## YOUR TASK
Which lines come from the start of the records through the line that holds "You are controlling"? Write them out word for word.

## LISTED RECORDS

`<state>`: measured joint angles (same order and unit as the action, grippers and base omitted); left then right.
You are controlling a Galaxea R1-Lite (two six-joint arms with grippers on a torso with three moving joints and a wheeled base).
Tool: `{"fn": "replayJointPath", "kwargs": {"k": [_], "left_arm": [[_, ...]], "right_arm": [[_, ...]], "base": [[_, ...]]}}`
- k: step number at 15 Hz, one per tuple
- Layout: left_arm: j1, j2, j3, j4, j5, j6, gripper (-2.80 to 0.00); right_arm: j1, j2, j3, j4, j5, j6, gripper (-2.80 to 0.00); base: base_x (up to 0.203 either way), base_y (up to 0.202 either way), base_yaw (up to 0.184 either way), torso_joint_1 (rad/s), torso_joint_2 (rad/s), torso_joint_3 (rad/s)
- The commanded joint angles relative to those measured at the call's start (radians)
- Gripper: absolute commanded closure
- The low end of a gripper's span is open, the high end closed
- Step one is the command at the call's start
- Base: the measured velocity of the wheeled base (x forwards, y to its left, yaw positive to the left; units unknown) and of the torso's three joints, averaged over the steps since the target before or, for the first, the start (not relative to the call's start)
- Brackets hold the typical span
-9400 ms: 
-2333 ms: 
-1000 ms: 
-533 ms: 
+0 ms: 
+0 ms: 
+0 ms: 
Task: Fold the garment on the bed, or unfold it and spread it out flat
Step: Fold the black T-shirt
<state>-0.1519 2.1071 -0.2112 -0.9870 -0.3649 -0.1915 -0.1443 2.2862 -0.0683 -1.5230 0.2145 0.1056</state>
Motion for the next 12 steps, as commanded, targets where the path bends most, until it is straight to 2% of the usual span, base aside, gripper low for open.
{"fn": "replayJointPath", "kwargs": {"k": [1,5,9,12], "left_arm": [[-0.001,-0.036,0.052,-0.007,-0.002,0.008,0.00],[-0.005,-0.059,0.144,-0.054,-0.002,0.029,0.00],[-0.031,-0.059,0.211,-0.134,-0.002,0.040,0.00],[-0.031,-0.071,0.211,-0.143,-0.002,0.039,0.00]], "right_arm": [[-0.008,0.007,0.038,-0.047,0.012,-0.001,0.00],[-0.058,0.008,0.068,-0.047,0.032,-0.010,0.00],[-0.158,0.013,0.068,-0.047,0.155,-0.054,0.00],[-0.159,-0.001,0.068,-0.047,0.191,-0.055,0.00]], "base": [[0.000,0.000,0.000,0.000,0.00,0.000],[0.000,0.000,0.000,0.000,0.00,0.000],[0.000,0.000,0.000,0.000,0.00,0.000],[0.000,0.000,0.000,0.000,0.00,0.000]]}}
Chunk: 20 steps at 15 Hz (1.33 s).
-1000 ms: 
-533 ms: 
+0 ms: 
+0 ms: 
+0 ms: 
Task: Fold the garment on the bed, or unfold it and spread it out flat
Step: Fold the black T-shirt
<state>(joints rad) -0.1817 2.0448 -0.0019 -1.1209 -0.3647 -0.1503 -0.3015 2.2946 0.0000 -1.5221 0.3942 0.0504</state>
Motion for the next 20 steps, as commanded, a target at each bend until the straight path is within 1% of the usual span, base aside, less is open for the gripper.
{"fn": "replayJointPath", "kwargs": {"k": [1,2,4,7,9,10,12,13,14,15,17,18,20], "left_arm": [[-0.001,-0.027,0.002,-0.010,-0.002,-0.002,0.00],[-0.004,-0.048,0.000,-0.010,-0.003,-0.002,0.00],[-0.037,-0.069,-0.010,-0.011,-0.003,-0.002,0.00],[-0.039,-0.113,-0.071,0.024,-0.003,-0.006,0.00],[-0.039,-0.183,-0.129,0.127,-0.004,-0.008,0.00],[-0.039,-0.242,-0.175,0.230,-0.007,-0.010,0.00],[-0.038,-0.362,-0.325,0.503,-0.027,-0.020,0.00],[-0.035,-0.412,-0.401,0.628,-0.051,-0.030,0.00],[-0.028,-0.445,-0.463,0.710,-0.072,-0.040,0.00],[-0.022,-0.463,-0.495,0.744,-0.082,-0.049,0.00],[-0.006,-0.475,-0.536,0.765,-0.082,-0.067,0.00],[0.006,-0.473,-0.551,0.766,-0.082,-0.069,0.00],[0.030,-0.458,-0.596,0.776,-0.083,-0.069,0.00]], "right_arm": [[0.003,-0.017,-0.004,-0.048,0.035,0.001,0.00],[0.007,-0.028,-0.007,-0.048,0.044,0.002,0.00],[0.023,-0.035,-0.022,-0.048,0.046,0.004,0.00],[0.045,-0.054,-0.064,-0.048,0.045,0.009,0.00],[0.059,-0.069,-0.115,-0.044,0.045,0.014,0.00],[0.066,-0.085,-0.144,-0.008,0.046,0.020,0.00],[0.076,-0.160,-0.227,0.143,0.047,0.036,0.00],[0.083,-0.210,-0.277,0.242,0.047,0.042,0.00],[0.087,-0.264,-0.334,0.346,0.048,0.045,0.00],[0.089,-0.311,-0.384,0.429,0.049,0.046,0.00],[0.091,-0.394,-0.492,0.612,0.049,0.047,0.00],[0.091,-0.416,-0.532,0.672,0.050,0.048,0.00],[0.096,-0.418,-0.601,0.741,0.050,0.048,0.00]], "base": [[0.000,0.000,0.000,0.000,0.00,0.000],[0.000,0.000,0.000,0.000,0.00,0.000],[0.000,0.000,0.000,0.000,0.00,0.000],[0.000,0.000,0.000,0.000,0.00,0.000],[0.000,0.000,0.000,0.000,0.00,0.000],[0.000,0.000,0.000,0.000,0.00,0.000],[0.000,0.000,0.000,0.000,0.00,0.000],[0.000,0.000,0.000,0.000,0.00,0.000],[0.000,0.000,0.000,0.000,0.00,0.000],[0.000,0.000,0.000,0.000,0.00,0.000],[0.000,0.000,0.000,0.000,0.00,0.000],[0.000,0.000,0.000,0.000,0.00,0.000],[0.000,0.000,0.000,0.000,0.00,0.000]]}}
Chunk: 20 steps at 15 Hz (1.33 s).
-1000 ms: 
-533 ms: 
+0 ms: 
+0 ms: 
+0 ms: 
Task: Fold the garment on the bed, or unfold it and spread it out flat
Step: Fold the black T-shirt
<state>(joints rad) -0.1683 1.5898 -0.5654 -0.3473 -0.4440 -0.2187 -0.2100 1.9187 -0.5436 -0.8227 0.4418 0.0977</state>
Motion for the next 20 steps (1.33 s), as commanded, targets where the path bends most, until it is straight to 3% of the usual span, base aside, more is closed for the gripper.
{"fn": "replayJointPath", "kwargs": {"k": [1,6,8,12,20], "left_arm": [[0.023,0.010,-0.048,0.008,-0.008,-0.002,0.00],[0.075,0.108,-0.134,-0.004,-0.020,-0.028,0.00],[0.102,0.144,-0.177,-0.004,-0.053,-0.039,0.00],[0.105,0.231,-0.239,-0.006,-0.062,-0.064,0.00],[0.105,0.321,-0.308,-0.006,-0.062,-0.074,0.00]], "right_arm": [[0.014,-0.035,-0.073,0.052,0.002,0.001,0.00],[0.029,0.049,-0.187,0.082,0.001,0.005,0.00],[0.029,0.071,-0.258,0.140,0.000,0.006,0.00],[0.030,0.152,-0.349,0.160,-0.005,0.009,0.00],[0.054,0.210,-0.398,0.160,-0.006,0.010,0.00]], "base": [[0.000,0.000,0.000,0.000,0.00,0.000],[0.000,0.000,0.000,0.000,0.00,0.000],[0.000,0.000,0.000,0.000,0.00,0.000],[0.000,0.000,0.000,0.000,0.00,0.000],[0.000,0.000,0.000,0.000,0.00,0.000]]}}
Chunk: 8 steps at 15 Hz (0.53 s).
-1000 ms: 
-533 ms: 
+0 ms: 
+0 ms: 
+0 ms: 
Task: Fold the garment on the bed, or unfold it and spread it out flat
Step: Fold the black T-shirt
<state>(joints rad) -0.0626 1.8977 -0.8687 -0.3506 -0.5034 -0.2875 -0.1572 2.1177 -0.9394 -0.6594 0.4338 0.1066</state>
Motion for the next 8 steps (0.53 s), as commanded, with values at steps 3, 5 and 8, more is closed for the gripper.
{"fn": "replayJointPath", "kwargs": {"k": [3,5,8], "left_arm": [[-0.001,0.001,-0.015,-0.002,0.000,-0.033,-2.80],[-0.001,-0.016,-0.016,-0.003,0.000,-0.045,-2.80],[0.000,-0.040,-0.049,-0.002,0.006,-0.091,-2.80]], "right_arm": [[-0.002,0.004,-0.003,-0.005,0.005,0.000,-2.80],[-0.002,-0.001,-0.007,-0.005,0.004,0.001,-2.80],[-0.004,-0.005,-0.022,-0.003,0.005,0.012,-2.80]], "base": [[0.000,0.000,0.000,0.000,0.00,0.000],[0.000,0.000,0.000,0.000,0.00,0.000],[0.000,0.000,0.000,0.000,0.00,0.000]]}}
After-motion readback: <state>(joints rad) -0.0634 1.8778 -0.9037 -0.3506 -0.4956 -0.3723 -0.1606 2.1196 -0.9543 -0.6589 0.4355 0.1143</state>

## EXPECTED OUTPUT
`<state>`: measured joint angles (same order and unit as the action, grippers and base omitted); left then right.
You are controlling a Galaxea R1-Lite (two six-joint arms with grippers on a torso with three moving joints and a wheeled base).

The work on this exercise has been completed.